'''

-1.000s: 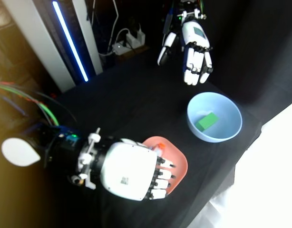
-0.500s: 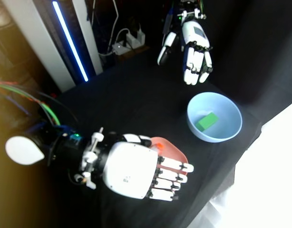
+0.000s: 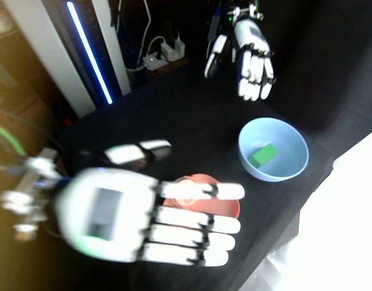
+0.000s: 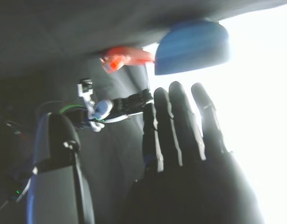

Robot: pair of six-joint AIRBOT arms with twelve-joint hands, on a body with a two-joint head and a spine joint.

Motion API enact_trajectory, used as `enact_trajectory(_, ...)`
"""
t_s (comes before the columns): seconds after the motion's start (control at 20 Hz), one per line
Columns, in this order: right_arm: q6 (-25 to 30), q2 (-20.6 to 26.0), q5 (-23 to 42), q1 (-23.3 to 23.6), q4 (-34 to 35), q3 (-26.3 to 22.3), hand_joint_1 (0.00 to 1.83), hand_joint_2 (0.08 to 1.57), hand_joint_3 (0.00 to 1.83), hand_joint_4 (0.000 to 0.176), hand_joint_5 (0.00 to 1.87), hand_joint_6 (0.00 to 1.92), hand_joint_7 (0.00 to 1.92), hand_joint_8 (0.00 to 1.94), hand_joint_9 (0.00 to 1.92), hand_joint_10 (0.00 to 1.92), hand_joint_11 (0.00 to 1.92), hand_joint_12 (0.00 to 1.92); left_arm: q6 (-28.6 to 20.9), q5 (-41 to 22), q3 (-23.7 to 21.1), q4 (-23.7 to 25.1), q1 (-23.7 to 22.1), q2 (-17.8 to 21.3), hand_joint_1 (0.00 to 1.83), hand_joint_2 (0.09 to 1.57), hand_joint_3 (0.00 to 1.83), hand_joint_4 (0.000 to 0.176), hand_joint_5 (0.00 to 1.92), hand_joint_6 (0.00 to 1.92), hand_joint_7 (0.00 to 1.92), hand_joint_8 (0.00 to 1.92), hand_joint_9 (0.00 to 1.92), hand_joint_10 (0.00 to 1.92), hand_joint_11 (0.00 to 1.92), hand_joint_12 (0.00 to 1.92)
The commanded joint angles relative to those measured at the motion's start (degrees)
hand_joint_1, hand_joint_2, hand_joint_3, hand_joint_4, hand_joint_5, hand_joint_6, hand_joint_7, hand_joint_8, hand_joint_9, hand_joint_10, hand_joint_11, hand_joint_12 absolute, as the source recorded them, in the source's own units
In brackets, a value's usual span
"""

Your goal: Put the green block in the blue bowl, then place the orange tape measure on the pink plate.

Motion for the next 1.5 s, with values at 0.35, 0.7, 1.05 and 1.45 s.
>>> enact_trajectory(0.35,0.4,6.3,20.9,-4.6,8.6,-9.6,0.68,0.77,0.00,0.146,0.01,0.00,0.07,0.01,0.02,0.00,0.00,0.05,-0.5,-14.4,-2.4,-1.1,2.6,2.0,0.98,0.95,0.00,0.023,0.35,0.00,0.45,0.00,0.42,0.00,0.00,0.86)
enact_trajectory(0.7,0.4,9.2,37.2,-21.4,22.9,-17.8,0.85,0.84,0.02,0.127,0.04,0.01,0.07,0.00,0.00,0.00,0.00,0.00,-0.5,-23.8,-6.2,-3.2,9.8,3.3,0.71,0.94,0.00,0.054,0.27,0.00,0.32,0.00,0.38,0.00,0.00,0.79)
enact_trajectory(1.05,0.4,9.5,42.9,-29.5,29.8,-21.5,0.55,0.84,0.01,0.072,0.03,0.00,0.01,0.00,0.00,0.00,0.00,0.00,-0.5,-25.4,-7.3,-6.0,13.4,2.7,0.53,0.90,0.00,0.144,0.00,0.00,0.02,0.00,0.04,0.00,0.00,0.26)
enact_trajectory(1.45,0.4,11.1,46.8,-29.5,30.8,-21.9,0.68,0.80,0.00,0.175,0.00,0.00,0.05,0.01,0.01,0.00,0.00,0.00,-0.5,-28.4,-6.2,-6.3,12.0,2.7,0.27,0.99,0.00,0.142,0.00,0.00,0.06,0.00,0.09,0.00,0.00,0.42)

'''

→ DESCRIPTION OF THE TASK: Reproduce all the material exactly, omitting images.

→ ANSWER SECTION:
-1.000s: 
-0.500s: 
+0.000s: 
+0.000s: 

Robot: pair of six-joint AIRBOT arms with twelve-joint hands, on a body with a two-joint head and a spine joint.

Motion API enact_trajectory, used as `enact_trajectory(_, ...)`
"""
t_s (comes before the columns): seconds after the motion's start (control at 20 Hz), one per line
Columns, in this order: right_arm: q6 (-25 to 30), q2 (-20.6 to 26.0), q5 (-23 to 42), q1 (-23.3 to 23.6), q4 (-34 to 35), q3 (-26.3 to 22.3), hand_joint_1 (0.00 to 1.83), hand_joint_2 (0.08 to 1.57), hand_joint_3 (0.00 to 1.83), hand_joint_4 (0.000 to 0.176), hand_joint_5 (0.00 to 1.87), hand_joint_6 (0.00 to 1.92), hand_joint_7 (0.00 to 1.92), hand_joint_8 (0.00 to 1.94), hand_joint_9 (0.00 to 1.92), hand_joint_10 (0.00 to 1.92), hand_joint_11 (0.00 to 1.92), hand_joint_12 (0.00 to 1.92); left_arm: q6 (-28.6 to 20.9), q5 (-41 to 22), q3 (-23.7 to 21.1), q4 (-23.7 to 25.1), q1 (-23.7 to 22.1), q2 (-17.8 to 21.3), hand_joint_1 (0.00 to 1.83), hand_joint_2 (0.09 to 1.57), hand_joint_3 (0.00 to 1.83), hand_joint_4 (0.000 to 0.176), hand_joint_5 (0.00 to 1.92), hand_joint_6 (0.00 to 1.92), hand_joint_7 (0.00 to 1.92), hand_joint_8 (0.00 to 1.92), hand_joint_9 (0.00 to 1.92), hand_joint_10 (0.00 to 1.92), hand_joint_11 (0.00 to 1.92), hand_joint_12 (0.00 to 1.92)
The commanded joint angles relative to those measured at the motion's start (degrees)
hand_joint_1, hand_joint_2, hand_joint_3, hand_joint_4, hand_joint_5, hand_joint_6, hand_joint_7, hand_joint_8, hand_joint_9, hand_joint_10, hand_joint_11, hand_joint_12 absolute, as the source recorded them, in the source's own units
In brackets, a value's usual span
"""

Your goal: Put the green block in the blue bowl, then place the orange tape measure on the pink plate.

Motion for the next 1.5 s, with values at 0.35, 0.7, 1.05 and 1.45 s.
>>> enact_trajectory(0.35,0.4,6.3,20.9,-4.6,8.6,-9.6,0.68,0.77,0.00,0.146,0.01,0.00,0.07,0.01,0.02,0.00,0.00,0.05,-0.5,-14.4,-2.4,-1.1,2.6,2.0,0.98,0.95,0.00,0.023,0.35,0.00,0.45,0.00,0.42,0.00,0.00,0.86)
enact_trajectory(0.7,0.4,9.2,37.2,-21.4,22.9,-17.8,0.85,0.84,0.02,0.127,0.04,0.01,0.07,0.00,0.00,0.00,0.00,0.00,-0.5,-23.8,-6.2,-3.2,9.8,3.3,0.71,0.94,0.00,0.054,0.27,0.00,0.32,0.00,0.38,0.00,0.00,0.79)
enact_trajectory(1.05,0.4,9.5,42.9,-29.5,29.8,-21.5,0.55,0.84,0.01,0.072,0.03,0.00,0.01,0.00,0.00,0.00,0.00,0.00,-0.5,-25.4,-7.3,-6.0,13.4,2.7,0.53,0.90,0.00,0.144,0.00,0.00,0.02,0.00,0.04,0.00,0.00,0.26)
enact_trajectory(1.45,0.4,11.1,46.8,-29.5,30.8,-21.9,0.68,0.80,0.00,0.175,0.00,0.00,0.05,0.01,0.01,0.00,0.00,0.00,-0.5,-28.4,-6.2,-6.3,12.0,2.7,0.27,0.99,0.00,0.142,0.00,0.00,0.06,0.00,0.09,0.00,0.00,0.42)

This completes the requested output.